Le Manifeste culturel africain, initié par le Symposium du premier Festival culturel panafricain organisé en 1969 à Alger, se voulait un instrument au service d'un développement économique et social harmonisé du continent.
"L'africanité doit se garder d'une expression complaisante et stérilisante du passé, mais bien au contraire impliquer un effort novateur, une adaptation de la culture africaine aux exigences modernes d'un développement économique et social harmonisé", lit-on dans ce document initié sous l'égide de l'Organisation de l'unité africaine (OUA).
Selon le manifeste, la culture, "force décisive" dans le développement économique et social, constitue pour l'Afrique "le plus sûr moyen de rattraper son retard technique, donc économique".
La culture africaine, "fidèle à son authenticité doit se vivifier et s'actualiser au contact de la science et de la technique, car si la civilisation technicienne progresse par accumulation, la culture le fait par création et fidélité".

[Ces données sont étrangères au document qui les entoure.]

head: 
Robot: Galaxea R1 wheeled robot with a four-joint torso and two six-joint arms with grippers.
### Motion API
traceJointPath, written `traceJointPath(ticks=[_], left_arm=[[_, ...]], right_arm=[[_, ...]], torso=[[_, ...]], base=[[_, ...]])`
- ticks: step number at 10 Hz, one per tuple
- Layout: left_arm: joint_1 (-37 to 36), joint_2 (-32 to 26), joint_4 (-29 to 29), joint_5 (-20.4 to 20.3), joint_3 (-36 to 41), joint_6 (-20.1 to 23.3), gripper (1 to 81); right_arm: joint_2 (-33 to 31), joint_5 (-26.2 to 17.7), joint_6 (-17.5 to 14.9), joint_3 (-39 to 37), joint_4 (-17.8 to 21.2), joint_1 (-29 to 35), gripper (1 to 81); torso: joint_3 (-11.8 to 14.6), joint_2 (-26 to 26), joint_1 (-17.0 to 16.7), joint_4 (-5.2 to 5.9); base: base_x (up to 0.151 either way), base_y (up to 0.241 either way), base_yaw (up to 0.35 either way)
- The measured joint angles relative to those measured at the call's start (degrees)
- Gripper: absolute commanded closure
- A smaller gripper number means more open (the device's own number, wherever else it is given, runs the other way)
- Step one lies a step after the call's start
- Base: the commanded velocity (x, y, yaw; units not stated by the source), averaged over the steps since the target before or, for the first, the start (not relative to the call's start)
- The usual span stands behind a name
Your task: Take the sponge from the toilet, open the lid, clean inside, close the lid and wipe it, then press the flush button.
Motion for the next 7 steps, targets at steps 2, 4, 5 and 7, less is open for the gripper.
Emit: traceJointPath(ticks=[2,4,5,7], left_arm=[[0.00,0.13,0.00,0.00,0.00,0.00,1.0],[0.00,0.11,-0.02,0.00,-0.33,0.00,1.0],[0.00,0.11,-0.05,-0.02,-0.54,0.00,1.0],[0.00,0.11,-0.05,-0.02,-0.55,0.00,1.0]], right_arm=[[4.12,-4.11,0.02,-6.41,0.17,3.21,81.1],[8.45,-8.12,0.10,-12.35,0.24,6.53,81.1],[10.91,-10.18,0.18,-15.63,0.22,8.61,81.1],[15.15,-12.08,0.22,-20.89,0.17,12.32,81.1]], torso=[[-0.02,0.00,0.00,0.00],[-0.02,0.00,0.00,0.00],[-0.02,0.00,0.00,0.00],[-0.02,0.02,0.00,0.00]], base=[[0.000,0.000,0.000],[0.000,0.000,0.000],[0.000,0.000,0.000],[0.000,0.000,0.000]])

"Dès lors, il devient nécessaire et urgent de libérer l'Afrique de l'analphabétisme, de promouvoir une formation permanente des masses dans tous les domaines, de développer en elles un esprit et une attitude scientifique, technique et critique, de rendre la culture populaire effectivement opératoire", suggère entre autre le document.
Le manifeste propose, en ce sens, de faire des langues africaines des langues écrites et le véhicule de la pensée scientifique, d'assurer le libre-accès de tous les enfants d'Afrique à l'enseignement, l'alphabétisation des adultes et la promotion des femmes.

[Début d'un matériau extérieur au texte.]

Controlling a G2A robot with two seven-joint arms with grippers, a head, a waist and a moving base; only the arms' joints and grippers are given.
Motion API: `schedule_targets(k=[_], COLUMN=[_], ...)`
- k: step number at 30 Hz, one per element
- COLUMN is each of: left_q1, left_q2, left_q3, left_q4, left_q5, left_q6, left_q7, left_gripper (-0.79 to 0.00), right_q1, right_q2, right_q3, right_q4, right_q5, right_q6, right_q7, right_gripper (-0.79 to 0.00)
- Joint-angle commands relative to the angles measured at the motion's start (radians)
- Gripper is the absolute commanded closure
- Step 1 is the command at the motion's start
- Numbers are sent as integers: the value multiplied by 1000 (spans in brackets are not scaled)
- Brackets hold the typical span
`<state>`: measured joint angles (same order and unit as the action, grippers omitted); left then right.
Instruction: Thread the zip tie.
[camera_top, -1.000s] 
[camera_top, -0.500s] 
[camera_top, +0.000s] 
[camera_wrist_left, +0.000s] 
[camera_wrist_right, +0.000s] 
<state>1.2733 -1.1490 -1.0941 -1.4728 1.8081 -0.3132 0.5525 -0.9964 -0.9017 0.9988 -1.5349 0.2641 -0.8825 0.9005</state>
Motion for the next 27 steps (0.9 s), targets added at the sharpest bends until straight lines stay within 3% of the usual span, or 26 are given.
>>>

"Tout retard dans la refonte du système éducatif actuel a pour conséquence un retard dans la formation des cadres nationaux et justifie la poursuite de l'assistance technique et culturelle étrangère", souligne-t-il.
Dans cet effort gigantesque de récupération du patrimoine culturel de l'Afrique et d'adaptation aux exigences de la civilisation technicienne, l'artiste, le penseur, le savant, l'intellectuel ont un rôle qui est de contribuer dans le cadre d'une action de masse, à faire ressortir et connaître la communauté d'inspiration et le fonds commun qui constituent l'Africanité, selon cette source.

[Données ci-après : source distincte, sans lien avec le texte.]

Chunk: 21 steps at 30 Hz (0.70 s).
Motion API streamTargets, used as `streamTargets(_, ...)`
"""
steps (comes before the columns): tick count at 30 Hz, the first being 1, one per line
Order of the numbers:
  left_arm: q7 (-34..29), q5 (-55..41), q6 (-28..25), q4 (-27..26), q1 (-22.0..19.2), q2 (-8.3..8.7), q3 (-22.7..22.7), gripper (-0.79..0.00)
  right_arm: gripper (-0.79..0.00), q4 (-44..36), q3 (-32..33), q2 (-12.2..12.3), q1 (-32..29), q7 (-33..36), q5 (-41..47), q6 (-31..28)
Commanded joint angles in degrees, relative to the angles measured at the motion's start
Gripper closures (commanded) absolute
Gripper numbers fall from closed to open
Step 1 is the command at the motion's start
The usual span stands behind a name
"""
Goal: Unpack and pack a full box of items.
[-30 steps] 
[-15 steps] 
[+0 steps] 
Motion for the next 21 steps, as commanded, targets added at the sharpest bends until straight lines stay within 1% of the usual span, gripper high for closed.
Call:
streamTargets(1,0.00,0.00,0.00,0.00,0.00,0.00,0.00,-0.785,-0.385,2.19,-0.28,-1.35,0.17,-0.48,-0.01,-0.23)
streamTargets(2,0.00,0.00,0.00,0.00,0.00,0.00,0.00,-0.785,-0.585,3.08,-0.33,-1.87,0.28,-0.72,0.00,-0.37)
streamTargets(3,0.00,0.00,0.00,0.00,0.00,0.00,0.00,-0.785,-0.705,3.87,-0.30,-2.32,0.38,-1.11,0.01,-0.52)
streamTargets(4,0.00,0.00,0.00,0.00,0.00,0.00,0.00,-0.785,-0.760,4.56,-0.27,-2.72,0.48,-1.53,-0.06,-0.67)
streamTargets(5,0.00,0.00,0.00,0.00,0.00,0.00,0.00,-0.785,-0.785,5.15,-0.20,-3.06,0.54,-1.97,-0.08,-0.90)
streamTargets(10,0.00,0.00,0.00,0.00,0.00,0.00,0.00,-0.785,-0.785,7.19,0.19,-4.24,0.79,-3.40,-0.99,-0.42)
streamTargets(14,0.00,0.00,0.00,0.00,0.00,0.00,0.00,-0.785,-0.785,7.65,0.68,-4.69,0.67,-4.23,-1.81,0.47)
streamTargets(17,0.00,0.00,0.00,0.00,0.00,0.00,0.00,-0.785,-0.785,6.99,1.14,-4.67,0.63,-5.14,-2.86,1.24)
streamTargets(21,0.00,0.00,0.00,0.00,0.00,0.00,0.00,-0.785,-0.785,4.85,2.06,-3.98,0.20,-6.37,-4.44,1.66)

Le manifeste, initié il y a 40 ans, considère que l'Afrique, d'une manière générale, devra reprendre ses modes de connaissance, ses modes de communication et les actualiser aux fins d'en faire de puissants moyens de domination de la nature et du développement harmonisé de la société africaine.
Outre le rôle de la culture dans le développement économique et social de l'Afrique, le manifeste évoque aussi les réalités de la culture africaine et le rôle de la culture africaine dans la lutte de libération et l'unité africaine.